Now the last 6-7 months for reasons i dont know, I've been having a lot of emotional problems that I dont know if they're normal or something more like a mental disorder. I graduated highschool back in june and in september I started my first semester of univeristy, I didn't take the transition well cause I lost contact with a majority of people that I used to see in school and I haven't made a single new friend in uni.
On top of being alone all the time now, I struggled in all my university classes and failed two of them altogether, realistically I don't know why I'm wasting money in university when I dont even know what I want to do for a living.. but anyways I went cause everyone else was and the pressures that we're coming from my family.
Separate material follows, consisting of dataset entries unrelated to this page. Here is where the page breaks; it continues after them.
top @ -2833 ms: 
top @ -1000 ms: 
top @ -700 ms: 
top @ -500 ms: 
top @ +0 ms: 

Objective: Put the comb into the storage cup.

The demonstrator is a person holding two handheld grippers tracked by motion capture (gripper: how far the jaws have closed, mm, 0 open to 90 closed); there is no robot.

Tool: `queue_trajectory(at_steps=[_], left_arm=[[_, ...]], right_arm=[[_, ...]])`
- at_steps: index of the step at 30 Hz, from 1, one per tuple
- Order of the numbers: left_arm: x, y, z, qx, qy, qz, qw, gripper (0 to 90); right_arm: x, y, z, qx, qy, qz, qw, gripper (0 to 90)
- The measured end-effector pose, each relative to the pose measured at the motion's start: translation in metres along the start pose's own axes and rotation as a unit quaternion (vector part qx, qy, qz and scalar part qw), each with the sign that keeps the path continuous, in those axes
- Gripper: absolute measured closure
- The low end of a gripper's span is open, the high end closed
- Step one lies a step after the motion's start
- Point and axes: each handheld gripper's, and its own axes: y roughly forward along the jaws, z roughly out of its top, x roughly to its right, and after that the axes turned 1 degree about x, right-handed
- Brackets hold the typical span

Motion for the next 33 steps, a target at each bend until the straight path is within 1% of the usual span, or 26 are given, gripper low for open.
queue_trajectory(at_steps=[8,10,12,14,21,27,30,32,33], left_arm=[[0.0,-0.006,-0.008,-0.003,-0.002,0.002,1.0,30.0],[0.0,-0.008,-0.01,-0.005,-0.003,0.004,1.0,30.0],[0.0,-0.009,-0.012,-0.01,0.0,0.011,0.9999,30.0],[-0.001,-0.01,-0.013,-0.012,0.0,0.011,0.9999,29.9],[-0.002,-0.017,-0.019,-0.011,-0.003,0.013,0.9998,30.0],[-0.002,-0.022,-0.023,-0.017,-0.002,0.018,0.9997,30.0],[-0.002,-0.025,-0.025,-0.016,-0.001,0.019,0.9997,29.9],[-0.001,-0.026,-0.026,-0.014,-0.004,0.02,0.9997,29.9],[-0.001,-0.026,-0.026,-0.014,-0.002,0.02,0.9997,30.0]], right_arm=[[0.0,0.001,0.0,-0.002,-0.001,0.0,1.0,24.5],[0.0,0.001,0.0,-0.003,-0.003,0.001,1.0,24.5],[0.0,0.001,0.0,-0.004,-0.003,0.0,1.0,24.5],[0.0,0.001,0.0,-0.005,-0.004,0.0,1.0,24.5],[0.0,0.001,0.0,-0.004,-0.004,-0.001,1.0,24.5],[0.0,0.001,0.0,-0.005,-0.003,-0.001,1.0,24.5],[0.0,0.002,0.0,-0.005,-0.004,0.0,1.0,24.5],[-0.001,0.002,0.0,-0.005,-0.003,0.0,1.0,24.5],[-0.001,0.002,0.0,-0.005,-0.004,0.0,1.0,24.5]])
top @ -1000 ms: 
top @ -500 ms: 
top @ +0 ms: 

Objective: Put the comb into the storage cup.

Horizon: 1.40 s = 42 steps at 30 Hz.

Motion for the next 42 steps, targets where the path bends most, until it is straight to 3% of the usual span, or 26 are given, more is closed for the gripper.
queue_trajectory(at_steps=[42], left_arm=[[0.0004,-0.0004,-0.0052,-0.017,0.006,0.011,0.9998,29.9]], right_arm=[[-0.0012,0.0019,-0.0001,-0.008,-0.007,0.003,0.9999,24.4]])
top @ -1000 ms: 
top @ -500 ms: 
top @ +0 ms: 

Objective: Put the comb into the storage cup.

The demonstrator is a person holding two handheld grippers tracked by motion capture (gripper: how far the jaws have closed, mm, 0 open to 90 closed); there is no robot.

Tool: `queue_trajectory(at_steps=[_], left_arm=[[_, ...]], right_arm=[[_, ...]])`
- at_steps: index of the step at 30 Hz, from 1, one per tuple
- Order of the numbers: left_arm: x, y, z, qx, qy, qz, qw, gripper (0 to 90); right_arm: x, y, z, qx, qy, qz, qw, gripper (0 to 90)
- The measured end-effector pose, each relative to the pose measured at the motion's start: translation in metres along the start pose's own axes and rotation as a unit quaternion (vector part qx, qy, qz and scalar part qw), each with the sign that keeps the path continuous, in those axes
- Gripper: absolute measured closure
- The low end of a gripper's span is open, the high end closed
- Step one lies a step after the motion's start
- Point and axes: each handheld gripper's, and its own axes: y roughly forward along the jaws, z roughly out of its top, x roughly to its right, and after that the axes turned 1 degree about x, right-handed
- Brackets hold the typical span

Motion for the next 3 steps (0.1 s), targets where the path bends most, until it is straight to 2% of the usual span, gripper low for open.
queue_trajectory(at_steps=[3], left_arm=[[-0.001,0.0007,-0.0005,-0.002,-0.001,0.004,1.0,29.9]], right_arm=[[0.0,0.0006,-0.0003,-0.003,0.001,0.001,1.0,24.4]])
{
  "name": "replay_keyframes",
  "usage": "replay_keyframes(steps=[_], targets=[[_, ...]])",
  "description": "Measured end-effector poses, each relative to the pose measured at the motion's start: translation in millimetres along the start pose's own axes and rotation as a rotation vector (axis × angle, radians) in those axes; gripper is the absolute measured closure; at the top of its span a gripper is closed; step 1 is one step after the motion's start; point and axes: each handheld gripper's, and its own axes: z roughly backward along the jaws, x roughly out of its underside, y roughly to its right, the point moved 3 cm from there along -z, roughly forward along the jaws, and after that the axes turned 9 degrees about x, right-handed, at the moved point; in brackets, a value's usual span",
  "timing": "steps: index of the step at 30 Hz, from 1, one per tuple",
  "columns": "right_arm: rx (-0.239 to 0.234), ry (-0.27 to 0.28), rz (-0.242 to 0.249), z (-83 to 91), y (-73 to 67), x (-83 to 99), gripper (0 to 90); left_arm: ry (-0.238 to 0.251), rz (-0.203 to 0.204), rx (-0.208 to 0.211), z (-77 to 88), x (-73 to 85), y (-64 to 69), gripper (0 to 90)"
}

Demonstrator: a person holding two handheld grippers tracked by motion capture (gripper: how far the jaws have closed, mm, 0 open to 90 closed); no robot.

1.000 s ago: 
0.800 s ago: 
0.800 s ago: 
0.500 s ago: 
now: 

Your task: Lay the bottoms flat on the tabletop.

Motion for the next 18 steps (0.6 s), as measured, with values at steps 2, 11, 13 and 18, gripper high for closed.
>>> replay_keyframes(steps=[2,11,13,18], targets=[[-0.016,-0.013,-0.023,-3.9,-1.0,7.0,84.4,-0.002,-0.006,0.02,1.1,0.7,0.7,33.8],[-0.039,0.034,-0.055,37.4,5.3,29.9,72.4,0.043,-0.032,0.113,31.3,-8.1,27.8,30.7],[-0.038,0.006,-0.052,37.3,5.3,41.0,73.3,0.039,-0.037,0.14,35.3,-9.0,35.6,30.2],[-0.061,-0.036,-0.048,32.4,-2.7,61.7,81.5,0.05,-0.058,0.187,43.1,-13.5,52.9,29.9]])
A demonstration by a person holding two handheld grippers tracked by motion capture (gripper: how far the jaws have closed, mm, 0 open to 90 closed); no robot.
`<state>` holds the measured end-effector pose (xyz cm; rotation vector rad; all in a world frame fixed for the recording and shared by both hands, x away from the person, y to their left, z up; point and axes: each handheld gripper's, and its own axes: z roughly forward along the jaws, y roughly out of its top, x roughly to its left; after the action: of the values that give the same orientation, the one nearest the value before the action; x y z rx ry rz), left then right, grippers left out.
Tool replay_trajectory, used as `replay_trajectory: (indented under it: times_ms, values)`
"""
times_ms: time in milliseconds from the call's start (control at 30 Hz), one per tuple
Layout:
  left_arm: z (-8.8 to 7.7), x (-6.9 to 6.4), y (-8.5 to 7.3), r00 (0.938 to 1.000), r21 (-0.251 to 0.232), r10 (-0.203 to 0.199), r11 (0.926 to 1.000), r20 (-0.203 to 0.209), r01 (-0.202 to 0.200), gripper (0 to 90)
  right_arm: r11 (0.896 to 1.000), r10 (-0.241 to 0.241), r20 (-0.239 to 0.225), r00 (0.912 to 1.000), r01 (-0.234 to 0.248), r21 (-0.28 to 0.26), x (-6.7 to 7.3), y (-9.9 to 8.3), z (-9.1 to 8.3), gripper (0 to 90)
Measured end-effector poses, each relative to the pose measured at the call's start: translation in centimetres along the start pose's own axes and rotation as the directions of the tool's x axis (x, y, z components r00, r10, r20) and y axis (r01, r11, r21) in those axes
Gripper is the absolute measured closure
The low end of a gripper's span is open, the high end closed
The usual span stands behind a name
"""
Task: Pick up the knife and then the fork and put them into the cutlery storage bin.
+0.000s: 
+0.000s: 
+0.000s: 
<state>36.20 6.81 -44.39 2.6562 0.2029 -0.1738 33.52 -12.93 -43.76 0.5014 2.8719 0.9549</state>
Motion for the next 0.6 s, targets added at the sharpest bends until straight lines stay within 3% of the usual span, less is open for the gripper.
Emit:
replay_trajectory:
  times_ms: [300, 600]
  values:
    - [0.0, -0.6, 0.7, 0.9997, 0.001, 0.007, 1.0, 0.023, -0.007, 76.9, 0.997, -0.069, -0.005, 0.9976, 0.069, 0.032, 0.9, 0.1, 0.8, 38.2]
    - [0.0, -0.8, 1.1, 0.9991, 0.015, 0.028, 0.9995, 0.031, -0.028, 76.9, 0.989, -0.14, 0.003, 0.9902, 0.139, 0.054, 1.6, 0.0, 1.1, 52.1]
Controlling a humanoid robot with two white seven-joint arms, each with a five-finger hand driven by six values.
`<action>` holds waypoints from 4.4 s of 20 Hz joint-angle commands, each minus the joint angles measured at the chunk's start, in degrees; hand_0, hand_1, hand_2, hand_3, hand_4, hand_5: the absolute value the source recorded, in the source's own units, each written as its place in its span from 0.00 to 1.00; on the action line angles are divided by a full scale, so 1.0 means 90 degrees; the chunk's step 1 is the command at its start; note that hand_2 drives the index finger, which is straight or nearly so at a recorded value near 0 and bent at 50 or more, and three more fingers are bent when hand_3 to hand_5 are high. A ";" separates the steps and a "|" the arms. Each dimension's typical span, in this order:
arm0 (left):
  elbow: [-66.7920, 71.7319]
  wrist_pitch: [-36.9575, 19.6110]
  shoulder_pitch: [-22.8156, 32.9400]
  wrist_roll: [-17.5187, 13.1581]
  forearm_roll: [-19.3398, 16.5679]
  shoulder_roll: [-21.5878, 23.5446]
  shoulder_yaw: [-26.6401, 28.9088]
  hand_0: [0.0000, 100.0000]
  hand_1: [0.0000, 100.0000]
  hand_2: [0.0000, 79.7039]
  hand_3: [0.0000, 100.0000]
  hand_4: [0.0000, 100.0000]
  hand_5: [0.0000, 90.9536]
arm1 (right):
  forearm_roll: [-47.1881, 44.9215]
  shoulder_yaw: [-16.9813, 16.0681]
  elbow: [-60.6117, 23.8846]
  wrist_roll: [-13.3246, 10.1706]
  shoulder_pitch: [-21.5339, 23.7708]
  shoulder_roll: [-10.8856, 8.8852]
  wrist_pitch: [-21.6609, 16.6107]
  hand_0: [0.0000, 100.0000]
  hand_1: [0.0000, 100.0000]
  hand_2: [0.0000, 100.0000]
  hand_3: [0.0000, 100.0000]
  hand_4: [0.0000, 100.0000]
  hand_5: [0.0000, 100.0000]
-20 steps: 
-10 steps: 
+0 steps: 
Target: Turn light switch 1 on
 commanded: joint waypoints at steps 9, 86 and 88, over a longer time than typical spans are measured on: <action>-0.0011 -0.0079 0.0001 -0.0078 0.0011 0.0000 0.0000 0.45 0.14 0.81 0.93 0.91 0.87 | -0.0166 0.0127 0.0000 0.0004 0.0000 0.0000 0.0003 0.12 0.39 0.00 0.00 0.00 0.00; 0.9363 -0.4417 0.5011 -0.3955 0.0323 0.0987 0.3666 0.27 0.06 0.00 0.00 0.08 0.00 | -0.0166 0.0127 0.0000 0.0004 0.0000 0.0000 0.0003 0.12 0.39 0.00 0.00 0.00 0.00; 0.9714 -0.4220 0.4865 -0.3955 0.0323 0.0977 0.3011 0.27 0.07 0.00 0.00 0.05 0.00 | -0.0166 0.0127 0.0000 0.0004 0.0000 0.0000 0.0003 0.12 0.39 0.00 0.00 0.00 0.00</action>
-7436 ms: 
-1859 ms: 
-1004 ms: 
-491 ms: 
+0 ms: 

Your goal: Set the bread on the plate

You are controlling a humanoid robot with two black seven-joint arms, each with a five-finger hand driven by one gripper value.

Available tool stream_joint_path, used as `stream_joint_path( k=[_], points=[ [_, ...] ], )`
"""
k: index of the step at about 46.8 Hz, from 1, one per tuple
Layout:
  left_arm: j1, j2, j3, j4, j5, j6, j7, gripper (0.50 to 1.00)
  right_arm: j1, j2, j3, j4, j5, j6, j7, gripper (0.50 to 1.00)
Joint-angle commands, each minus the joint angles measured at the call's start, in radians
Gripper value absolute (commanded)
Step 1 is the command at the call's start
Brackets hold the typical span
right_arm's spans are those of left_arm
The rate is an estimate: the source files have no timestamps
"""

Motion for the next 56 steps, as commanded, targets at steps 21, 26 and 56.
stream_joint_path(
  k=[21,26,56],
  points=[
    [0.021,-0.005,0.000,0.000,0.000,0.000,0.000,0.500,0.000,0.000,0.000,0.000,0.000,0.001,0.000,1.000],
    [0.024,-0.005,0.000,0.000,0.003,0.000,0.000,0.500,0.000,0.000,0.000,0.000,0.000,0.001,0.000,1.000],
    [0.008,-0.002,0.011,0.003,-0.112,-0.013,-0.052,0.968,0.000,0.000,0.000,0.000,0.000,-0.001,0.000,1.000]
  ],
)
Now my family is a whole other reason why I can't deal with things right now. Im 18 years old and I just found out about 5 months ago that my mom was pregnant and that I am having a baby sister. Being an only child, I've wanted something like this my whole life.. but now im having second thoughts. I don't want to believe this is typical sibling jealousy but I have a fear that my parents are just going to "forget about me" I mean, im an adult now who's expected to move out in the next few years and they'll be raising a whole new child.. it makes me feel like they are starting a brand new life, ome that doesn't include me because of the age difference. Man im crying right now just typing this.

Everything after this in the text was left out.